Exercise prompt - For each line below that contains the string "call", copy that line.

Source material -
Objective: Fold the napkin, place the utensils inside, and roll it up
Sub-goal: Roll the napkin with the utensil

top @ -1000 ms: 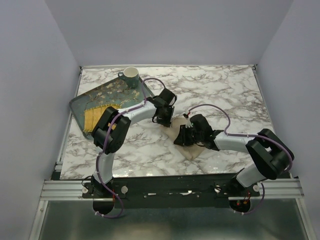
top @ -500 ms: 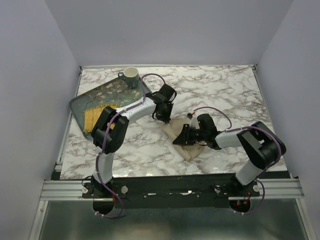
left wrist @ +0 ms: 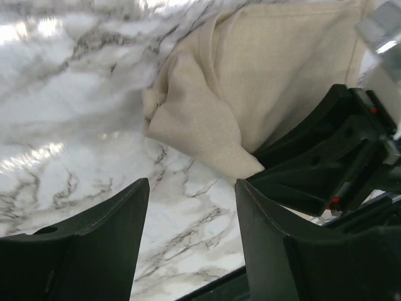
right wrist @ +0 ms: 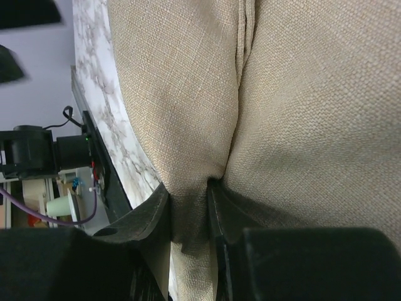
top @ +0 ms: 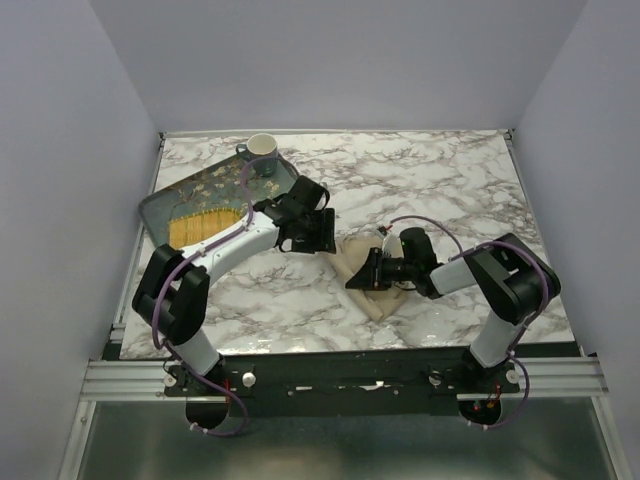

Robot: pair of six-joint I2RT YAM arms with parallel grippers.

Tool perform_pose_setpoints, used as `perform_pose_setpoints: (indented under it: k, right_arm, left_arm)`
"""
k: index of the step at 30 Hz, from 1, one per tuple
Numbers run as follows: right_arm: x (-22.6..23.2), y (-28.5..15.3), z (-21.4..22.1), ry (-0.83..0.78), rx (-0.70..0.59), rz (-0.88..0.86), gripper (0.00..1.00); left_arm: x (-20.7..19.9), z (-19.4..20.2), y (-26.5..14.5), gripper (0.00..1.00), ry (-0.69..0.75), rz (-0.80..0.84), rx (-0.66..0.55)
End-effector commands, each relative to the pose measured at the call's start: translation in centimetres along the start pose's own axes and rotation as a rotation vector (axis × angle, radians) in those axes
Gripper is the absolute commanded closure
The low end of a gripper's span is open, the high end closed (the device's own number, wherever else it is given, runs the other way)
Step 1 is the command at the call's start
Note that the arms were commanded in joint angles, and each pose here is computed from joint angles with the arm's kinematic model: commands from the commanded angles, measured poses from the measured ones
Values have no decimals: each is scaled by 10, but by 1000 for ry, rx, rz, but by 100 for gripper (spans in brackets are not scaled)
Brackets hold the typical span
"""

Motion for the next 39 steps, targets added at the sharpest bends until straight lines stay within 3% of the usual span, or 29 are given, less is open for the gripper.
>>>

Exercise answer -
End-effector commands, each relative to the pose measured at the call's start: translation in centimetres along the start pose's own axes and rotation as a rotation vector (axis × angle, radians) in those axes
Step 1 is the command at the call's start

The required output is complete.